Exercise description:
Exclude the images, then return every line below exactly as written.

Dataset section:
··········

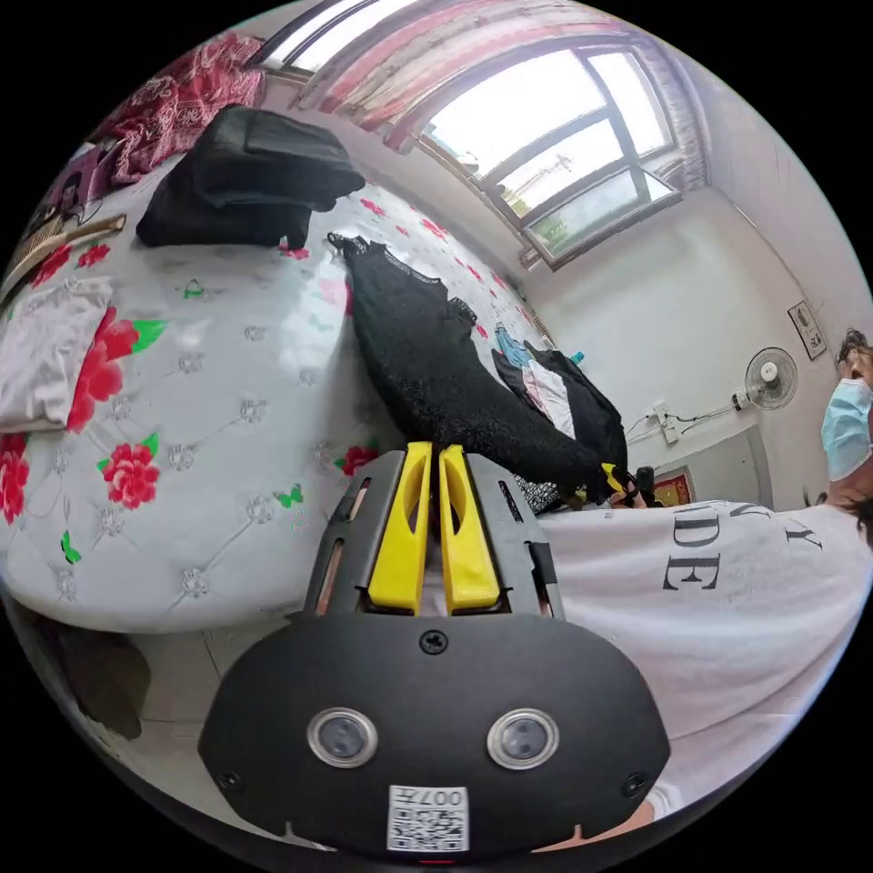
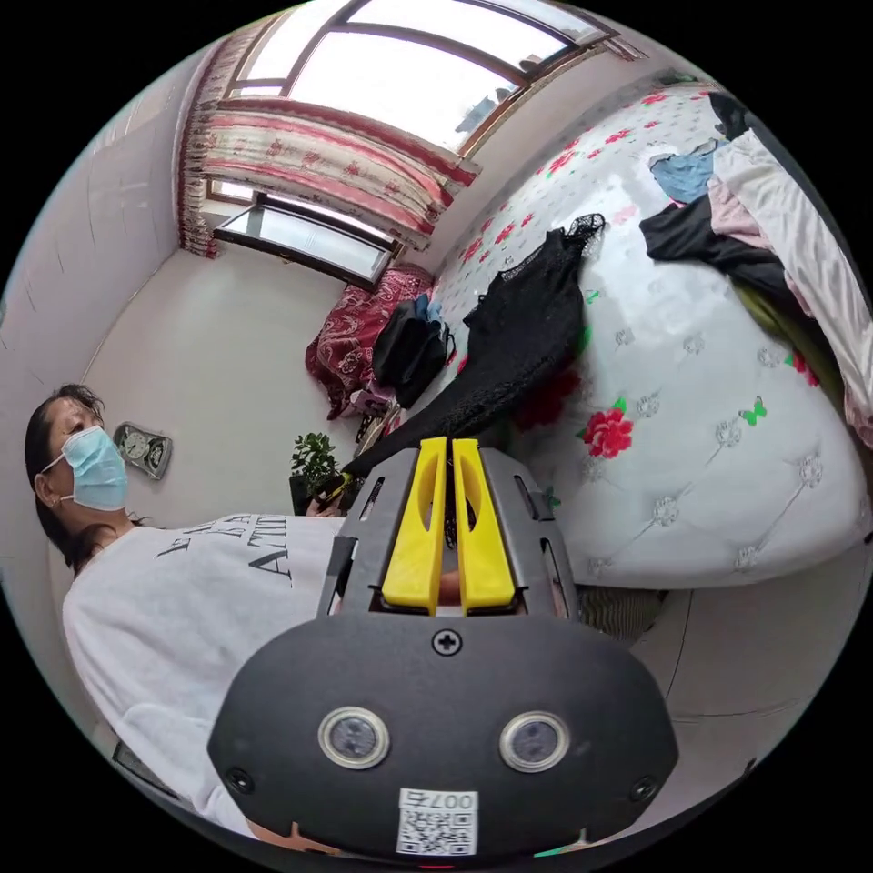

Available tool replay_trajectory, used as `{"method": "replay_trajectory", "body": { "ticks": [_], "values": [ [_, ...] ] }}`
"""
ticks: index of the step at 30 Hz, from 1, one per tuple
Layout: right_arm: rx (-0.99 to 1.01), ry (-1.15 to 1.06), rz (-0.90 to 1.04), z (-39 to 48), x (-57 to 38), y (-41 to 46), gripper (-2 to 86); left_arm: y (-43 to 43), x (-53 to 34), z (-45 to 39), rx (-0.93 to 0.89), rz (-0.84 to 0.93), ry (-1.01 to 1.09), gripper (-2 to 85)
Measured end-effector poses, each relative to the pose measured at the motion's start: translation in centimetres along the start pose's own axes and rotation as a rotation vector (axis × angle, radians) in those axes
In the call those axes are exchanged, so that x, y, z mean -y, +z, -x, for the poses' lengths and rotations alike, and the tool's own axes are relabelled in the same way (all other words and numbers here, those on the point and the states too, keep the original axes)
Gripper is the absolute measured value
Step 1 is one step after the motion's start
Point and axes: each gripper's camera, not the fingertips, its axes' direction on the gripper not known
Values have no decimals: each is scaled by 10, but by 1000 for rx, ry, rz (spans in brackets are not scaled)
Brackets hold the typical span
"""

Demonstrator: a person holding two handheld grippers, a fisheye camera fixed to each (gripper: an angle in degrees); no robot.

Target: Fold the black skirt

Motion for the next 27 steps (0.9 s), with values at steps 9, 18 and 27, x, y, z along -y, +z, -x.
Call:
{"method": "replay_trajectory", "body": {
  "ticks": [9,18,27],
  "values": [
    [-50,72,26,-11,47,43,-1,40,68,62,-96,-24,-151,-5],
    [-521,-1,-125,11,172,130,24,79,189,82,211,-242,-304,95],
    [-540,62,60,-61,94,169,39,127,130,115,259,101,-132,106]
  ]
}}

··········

Your response:
Available tool replay_trajectory, used as `{"method": "replay_trajectory", "body": { "ticks": [_], "values": [ [_, ...] ] }}`
"""
ticks: index of the step at 30 Hz, from 1, one per tuple
Layout: right_arm: rx (-0.99 to 1.01), ry (-1.15 to 1.06), rz (-0.90 to 1.04), z (-39 to 48), x (-57 to 38), y (-41 to 46), gripper (-2 to 86); left_arm: y (-43 to 43), x (-53 to 34), z (-45 to 39), rx (-0.93 to 0.89), rz (-0.84 to 0.93), ry (-1.01 to 1.09), gripper (-2 to 85)
Measured end-effector poses, each relative to the pose measured at the motion's start: translation in centimetres along the start pose's own axes and rotation as a rotation vector (axis × angle, radians) in those axes
In the call those axes are exchanged, so that x, y, z mean -y, +z, -x, for the poses' lengths and rotations alike, and the tool's own axes are relabelled in the same way (all other words and numbers here, those on the point and the states too, keep the original axes)
Gripper is the absolute measured value
Step 1 is one step after the motion's start
Point and axes: each gripper's camera, not the fingertips, its axes' direction on the gripper not known
Values have no decimals: each is scaled by 10, but by 1000 for rx, ry, rz (spans in brackets are not scaled)
Brackets hold the typical span
"""

Demonstrator: a person holding two handheld grippers, a fisheye camera fixed to each (gripper: an angle in degrees); no robot.

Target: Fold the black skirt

Motion for the next 27 steps (0.9 s), with values at steps 9, 18 and 27, x, y, z along -y, +z, -x.
Call:
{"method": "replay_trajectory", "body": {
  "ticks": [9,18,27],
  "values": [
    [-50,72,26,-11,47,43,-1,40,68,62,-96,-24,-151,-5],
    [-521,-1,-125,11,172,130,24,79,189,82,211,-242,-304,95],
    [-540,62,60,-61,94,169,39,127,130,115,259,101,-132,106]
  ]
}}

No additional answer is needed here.